The answer must be every line below that holds the word "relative".

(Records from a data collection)
****
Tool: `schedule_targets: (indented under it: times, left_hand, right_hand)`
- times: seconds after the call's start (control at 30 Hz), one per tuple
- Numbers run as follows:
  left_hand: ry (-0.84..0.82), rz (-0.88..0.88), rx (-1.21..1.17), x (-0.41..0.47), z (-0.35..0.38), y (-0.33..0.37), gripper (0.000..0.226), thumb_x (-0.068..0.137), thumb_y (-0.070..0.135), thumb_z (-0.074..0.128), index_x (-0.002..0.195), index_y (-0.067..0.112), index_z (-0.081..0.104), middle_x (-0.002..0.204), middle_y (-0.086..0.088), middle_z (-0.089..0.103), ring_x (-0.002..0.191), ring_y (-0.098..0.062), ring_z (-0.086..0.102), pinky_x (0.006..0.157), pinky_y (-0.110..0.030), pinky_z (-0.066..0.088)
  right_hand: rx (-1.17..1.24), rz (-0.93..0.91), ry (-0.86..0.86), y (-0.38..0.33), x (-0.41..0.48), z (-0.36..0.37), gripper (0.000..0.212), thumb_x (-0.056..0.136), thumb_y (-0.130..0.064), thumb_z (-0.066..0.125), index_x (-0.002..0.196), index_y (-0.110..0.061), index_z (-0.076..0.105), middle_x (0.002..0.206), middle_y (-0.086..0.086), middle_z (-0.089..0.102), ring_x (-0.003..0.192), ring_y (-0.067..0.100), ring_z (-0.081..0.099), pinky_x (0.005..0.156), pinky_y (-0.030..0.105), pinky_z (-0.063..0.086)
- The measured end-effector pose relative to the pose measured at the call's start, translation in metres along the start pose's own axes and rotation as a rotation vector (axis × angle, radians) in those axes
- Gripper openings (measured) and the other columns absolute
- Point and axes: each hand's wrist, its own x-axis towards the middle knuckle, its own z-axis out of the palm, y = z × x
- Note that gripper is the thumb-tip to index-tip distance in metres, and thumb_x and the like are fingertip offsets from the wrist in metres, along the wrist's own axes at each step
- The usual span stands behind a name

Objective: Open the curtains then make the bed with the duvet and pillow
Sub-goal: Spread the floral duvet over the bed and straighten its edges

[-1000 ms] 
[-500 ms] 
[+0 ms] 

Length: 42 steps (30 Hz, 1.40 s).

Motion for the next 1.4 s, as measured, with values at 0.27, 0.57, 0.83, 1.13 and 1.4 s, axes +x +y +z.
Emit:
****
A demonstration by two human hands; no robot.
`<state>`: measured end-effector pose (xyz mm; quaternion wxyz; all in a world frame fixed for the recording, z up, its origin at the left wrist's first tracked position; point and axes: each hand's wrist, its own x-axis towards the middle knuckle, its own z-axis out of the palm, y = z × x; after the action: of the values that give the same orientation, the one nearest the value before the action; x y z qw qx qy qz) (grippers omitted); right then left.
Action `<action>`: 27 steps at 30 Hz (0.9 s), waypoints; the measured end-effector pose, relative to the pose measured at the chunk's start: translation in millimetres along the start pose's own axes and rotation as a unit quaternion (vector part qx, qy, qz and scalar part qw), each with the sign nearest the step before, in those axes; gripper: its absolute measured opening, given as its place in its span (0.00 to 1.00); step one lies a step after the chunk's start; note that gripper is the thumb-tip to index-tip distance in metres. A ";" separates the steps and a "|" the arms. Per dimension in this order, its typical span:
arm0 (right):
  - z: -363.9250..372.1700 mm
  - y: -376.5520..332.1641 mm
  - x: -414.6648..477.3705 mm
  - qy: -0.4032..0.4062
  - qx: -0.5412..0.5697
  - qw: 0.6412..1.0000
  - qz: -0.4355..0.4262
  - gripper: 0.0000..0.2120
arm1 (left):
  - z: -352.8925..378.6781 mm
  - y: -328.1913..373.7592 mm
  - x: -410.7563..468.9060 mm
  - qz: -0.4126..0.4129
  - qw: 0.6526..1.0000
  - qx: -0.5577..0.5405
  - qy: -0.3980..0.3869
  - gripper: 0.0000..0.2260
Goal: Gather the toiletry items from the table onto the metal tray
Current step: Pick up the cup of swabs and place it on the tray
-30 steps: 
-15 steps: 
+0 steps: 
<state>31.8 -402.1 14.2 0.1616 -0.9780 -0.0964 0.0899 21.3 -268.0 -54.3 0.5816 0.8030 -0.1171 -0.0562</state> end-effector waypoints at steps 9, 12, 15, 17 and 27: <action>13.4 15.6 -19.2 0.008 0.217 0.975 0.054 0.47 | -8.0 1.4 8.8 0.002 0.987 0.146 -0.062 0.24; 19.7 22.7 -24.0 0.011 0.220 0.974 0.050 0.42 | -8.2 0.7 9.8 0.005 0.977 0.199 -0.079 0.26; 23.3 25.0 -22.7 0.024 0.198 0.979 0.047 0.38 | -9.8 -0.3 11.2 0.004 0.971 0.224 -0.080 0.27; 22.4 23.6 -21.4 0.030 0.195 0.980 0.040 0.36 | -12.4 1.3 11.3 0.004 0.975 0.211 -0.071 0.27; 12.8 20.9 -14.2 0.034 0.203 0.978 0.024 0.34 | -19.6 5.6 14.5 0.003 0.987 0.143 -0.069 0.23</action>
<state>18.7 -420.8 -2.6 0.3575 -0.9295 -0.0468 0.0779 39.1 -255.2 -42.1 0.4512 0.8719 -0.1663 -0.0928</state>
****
▶ **TASK OUTPUT**
- The measured end-effector pose relative to the pose measured at the call's start, translation in metres along the start pose's own axes and rotation as a rotation vector (axis × angle, radians) in those axes
Action `<action>`: 27 steps at 30 Hz (0.9 s), waypoints; the measured end-effector pose, relative to the pose measured at the chunk's start: translation in millimetres along the start pose's own axes and rotation as a unit quaternion (vector part qx, qy, qz and scalar part qw), each with the sign nearest the step before, in those axes; gripper: its absolute measured opening, given as its place in its span (0.00 to 1.00); step one lies a step after the chunk's start; note that gripper is the thumb-tip to index-tip distance in metres. A ";" separates the steps and a "|" the arms. Per dimension in this order, its typical span:

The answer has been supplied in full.